I have written this kind of loop several times in my life in different languages. The first time was on C64-basic when I was still in school and the last one was written in Java and shaped into a library, where appropriate collection interfaces were implemented, which remained in the project or the organization, where it had been done, but it could easily be written again, maybe in Scala, Clojure or Ruby, if it is not already there. It might even be interesting to explore, how to write it in C in a way that can be used as easily as such a library in Java or Scala. If there is interest, please let me know in the comments section, I might come back to this issue in the future...
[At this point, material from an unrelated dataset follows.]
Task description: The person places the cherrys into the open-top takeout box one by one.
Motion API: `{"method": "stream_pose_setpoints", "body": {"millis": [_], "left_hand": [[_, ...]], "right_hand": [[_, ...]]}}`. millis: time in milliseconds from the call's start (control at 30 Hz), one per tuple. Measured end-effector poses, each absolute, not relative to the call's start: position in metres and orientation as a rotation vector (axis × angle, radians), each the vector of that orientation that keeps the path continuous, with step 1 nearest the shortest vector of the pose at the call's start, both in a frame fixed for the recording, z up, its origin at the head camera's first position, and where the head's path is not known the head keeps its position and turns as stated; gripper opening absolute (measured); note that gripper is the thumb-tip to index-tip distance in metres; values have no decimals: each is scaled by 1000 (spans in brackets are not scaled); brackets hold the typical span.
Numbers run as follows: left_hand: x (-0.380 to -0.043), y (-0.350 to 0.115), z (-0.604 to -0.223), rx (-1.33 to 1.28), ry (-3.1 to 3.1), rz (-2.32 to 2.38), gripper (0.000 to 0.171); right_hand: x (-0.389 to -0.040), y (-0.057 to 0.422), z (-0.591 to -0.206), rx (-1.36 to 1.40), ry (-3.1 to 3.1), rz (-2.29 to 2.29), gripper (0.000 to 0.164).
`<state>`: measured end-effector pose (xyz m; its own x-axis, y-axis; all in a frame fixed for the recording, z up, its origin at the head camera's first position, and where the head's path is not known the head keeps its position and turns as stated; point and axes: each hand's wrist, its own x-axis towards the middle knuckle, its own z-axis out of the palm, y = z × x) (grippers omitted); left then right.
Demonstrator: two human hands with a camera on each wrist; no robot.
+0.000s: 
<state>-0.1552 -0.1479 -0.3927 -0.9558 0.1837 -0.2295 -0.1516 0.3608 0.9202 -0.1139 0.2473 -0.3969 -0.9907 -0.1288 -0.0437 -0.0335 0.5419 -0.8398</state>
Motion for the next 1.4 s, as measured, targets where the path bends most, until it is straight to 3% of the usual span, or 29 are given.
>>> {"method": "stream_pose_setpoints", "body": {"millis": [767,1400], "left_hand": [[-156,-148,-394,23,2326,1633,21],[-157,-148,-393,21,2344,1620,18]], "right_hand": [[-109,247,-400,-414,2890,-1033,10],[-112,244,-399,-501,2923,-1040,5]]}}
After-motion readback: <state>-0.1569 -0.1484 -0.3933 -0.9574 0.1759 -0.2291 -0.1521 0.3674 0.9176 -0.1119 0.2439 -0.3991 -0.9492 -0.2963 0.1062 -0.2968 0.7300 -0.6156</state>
In C it is actually quite possible to write a generic solution. I see an API like this might work:

struct nested_iteration {
  /* implementation detail */
};

void init_nested_iteration(struct nested_iteration ni, size_t m1, long *n);
void dispose_nested_iteration(struct nested_iteration ni);
int nested_iteration_done(struct nested_iteration ni); // returns 0=false or 1=true
void nested_iteration_next(struct nested_iteration ni);

and it would be called like this:

struct nested_iteration ni;
int n[] = { n_0, n_1, \ldots, n_m };
for (init_nested_iteration(ni, m+1, n); 
     ! nested_iteration_done(ni); 
     nested_iteration_next(ni)) {
...
}

So I guess, it is doable and reasonably easy to program and to use, but of course not quite as elegant as in Java 8, Clojure or Scala.
I would like to leave this as a rough idea and maybe come back with concrete examples and implementations in the future.